Indonesia is pushing its domestic airlines to stop purchasing European Airbus planes in retaliation for curbs imposed by the EU on palm biodiesel usage.
The country’s trade minister Enggartiasto Lukita was also asking airline companies, including Indonesian Lion Air, to consider switching their outstanding aircraft to Boeing, a US-based aerospace company, Bloomberg wrote on 22 August.
The threat was made in the fallout of the EU placing stricter limits earlier this year on the use of palm oil in biodiesel due to deforestation concerns.

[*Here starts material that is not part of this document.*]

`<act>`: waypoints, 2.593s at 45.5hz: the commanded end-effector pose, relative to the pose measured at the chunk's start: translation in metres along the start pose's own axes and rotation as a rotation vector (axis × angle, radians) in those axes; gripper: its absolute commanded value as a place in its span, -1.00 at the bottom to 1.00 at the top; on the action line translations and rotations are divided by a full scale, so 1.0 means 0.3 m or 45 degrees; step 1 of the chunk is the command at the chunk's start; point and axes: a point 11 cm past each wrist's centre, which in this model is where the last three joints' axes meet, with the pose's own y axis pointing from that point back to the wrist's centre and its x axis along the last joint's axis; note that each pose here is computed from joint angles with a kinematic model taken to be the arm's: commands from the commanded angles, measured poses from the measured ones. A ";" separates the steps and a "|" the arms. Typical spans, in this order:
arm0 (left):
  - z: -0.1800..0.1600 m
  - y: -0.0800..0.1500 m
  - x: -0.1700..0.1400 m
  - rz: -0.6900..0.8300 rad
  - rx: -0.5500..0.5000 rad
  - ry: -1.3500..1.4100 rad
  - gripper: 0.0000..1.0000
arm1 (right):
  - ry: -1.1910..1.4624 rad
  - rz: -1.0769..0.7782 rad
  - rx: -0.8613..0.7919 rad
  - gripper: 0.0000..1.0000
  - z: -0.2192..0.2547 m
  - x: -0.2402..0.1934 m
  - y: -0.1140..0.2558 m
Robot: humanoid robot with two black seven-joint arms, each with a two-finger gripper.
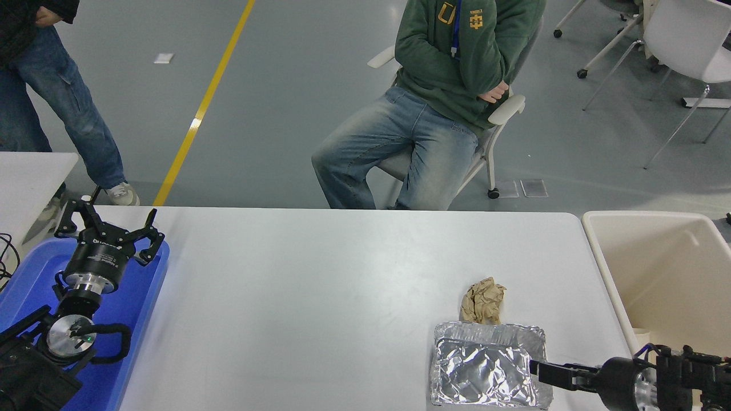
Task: Clean the table surface
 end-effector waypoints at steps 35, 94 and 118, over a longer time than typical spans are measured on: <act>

The EU published its recast of its Renewable Energy Directive (RED II) in December, and plans to start phasing out first generation biofuels from this year until 2030. A delegated act published on 21 May to supplement RED II classifies palm oil from large plantations as a high indirect land use change (ILUC)-risk feedstock that should be capped at its 2019 level of consumption.

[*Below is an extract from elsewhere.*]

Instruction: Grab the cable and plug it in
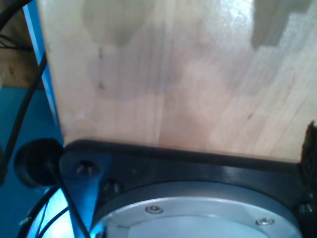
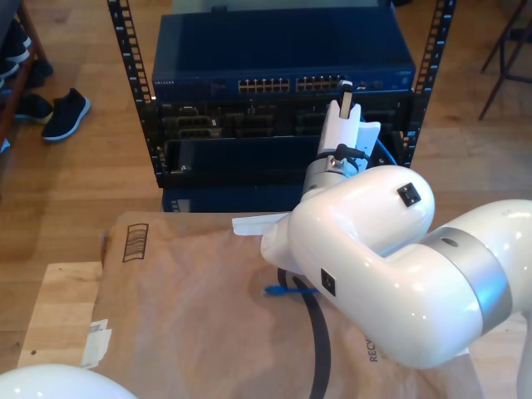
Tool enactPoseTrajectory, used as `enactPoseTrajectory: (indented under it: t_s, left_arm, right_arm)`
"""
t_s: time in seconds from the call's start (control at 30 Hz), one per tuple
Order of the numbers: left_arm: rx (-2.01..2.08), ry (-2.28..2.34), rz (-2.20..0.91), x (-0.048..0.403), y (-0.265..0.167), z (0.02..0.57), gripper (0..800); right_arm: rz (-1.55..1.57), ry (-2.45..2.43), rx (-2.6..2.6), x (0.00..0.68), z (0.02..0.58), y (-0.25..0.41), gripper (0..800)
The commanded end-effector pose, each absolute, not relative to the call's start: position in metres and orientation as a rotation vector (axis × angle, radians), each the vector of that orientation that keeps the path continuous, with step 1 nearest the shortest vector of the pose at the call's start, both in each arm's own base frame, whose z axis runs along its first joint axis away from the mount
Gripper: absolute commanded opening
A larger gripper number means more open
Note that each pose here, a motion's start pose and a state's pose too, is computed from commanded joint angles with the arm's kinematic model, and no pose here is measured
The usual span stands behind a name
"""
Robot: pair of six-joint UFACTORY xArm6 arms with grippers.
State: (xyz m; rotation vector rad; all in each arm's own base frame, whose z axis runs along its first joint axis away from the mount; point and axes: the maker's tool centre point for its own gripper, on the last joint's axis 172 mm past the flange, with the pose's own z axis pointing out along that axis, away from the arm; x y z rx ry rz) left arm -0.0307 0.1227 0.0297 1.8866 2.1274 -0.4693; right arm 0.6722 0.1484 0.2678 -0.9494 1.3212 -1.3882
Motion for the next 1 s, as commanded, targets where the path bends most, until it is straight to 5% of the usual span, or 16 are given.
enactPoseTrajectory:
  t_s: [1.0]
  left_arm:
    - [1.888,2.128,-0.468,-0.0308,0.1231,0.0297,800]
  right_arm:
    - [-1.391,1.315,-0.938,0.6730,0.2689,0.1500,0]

The delegated act has drawn fire from Malaysia and Indonesia, the world’s two largest palm oil producers.
Bloomberg said Indonesia had also threatened to slap import tariffs on EU dairy products in response to the EU moves.
The escalation of the trade feud could complicate Lion’s desire to switch to Airbus following a Boeing 737 crash last year operated by the airline, which killed all 189 people passengers and crew.
Lion had placed an order for eight Airbus A330neo planes worth US$2.4bn last year, adding to a 2013 order for 234 planes worth US$24bn, Bloomberg wrote.
“We are exploring all options,” Lukita said, adding that he had spoken with Lion’s co-founder, Rusdi Kirana, who said the airline would follow whatever the government decided.